Bagian 18

431 40 3
                                    

Gemuru suara ribuan manusia mengisi gendang telinga Suci. Dia berdiri di tempat suara bersahutan menyambut kedatangan sang pahlawan.

Perempuan berkerudung itu mulai mengaktifkan kameranya mengatur fokus mengarahkannya pada sosok pembalap cantik bernomor 188, Alina Putri.

Gemuru suara semakin terasa saat traffic light yang dinyalakan berwarna merah dan tak lama berganti warna hijau. Saat lampu berwarna hijau, gemuruh semakin terdengar di tribun penonton dan di sirkuit.

Balapan dimulai.

Farah dan Suci duduk diantara pendukung Alina. Sorakan menyebut nama Alina sangat memekakan telinga keduanya, sangat nyaring.

"Kalo di tribun nonton balapan gini juga ternyata ya!!" seru Suci ikut bersorak menyebut nama Alina, "Aku baru pertama kali nonton balapan dan sensasinya sama kayak nonton bola," jawab Farah dengan telinga yang ditutupnya.

Alina meliuk-liuk di jalur balapnya dengan sempurna. Melewati jalur berkali-kali, menyalip dari satu pembalap kemudian menyalip lagi hingga dia berada di posisi terdepan dan terus melaju dengan motornya.

Sorakan terdengar saat Alina akan menuju titik finish di putaran terakhir. Semakin kencang suara itu terdengar saat Alina berhasil merebut posisi pertama dan menjadi juara.

Alina berputar-putar di area balap dengan asap yang mengepul tebal. Penonton bersorak bangga dan gembira.

Kamera Suci kembali beraksi, memotret momen indah dalam sejarah hidupnya, melihat sahabatnya menjadi juara pertama.

Suci dan Farah turun menghampiri Alina yang berdiri dengan bangga di aspal balapan itu. Alina langsung memeluk Suci dengan penuh kebahagiaan.

Sempat bingung untuk membalas pelukannya akhirnya Suci membalasnya dengan pelukan yang sangat erat. Baju pelindung yang digunakan Alina tak bisa membatasi kehangatan antara dua sahabat itu.

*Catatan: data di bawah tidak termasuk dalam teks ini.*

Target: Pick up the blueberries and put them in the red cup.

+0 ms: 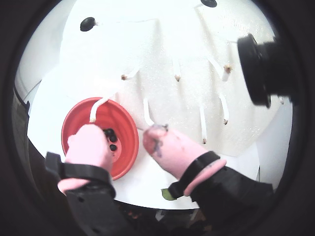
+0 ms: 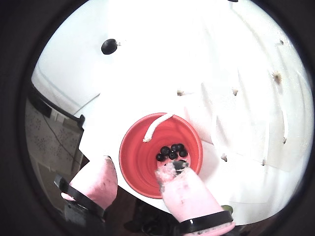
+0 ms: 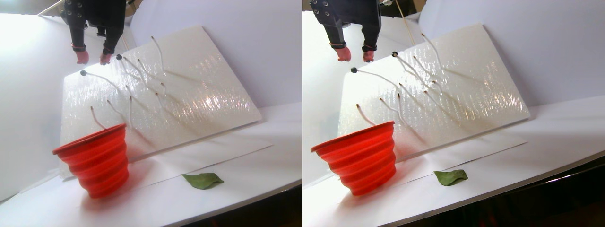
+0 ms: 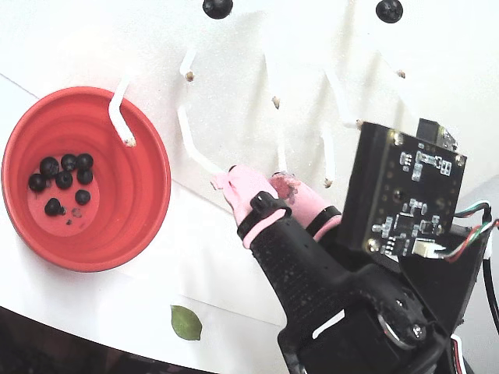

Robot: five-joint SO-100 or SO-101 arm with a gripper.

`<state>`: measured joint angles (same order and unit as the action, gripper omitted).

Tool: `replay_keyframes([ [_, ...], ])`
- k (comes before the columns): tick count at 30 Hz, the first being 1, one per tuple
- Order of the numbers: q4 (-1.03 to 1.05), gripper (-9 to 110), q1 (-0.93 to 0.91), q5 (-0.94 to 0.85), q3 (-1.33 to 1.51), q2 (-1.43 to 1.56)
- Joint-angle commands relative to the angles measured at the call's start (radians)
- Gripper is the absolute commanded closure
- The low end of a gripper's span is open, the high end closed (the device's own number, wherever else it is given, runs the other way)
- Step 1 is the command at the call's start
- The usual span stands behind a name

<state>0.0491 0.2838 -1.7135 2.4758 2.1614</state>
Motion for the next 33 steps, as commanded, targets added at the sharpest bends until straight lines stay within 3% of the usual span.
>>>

Pelukan itu seperti pelukan rindu yang sangat berharga.

Alina berdiri di podium dengan sangat bangga, senyumnya lebar memerlihatkan gigi ratanya. Dia berdiri sambil mengangkat trofi kemenangan di hadapan pendukung dan penontonnya.

Suci tersenyum sangat lebar di antara kerumunan orang yang bersorak pada Alina, dia masih belum percaya Alina berdiri di podium pertama mengangkat trofi kejuaraan dan memeluknya erat tadi.

Perayaan selesai, saatnya Alina pulang dan meninggalkan sirkuit, "Alina, selamat ya," ucap Suci sambil menjulurkan tanganya pada Alina yang tengah memasukkan baju pelindungnya ke dalam tas, "Makasih Suci," jawab Alina langsung memeluk Suci dengan bahagia.

Suci sempat terkejut melihat perlakuan Alina, tapi dia perlahan membalas pelukan Alina, "Aku seneng banget hari ini. Kemenangan ini buat kamu," ujar Alina sembari mengalungkan medali emas di leher Suci, membuatnya terkejut.

"Hah?" Suci masih tak percaya dengan yang dikatakan Alina. Alina membalasnya dengan anggukan dan melemparkan senyum manis pada Suci.

Sempat hening beberapa detik, "Lina.. Selamat ya. Maneh teh emang keren pisan," ucap Farah sambil bersalaman dengan Alina, "Nuhun Farah," jawab Alina.

Mereka bersiap pulang dan akan melanjutkan perjalanan menuju Stadion Kanjuruhan tempat sahabatnya bertanding.

Perempuan berambut kuncir kuda yang keluar dari kamar itu dibuat pangling dengan penampilan wanita yang berdiri di hadapannya, "Kamu cantik," ucap Alina saat melihat Suci menggunakan kaos putih panjang dengan celana senada dibalut oufit berwarna biru tua yang selaras dengan kerudungnya, mirip dengan warna khas Singo Edan.